Me fui, temblando. Ricardo, mi jefe, me esperaba en la barra con cara de "te van a despedir".
— ¿Qué hiciste? ¿Sabes quién es?
— Un idiota en la mesa siete.
— Es Maximiliano Palacios. El actor. El hijo de Sofía y Matías Palacios. ¿Nunca ves tele?
Se me heló la sangre.
Claro que sabía quién era Sofía Palacios. Mi mamá Ana veía sus novelas. Y Maximiliano Palacios era el actor del momento. El que mi hermana Pamela tenía de fondo de pantalla.
Y yo le acababa de decir que tomara agua.
Llevé la cerveza y el vaso de agua. Con la mano temblando. Lo puse en la mesa.
— Aquí tienes. Fría. Como la pediste.
Él la tomó. Me miró.
— ¿Cómo te llamas?
— Aruna.
— Aruna — repitió, como probando el nombre —. Yo soy Max. El idiota de la mesa siete.
Arturo se rió de nuevo.
— Yo soy Arturo. El amigo del idiota. Y te debo una propina enorme por haberle contestado. Nadie le contesta.
Yo no supe qué decir. Quería que me tragara la tierra.
— Perdón, yo no sabía...
— No te disculpes — me interrumpió Max —. Tenías razón. Estaba siendo un idiota.
Sacó su billetera. Dejó un billete de 20 euros debajo del vaso de agua.
— Para ti. Por el agua gratis.
Y se levantó. Se puso los lentes de nuevo.
Cuando se iban, Arturo se regresó corriendo.
— Toma — me dio una servilleta —. Es mi número. Por si Max te vuelve a molestar, me llamas y yo lo golpeo. Y también... ¿vas a la fiesta de los Palacios el sábado? Va a ir todo el mundo del rodaje. Deberías ir.
— ¿Yo?

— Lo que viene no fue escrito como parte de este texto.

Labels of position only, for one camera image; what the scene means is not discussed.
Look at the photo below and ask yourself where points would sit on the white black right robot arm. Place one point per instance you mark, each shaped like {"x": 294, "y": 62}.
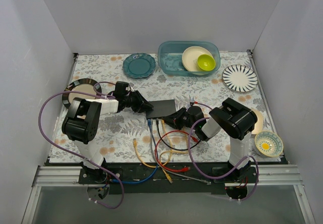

No me van a dejar entrar.
— Yo te entro. Soy como de la familia.
Se fue.
Me quedé con la servilleta en la mano. Con el billete de 20 euros. Y con el corazón a mil.
Esa noche, en mi departamentito de 20 metros, le conté a mi mamá Ana por videollamada.
— Mamá, creo que insulté a un famoso.
Y Pamela atrás gritando: "¡¿MAX PALACIOS?! ¡Aruna, te amo! ¡Cásate con él!
".Yo me reí. Qué iba a saber yo que tres días después iba a estar en la casa de ese famoso. Y que iba a conocer a la chica que sería mi mejor amiga, Samantha.
Y que mi vida iba a cambiar para siempre.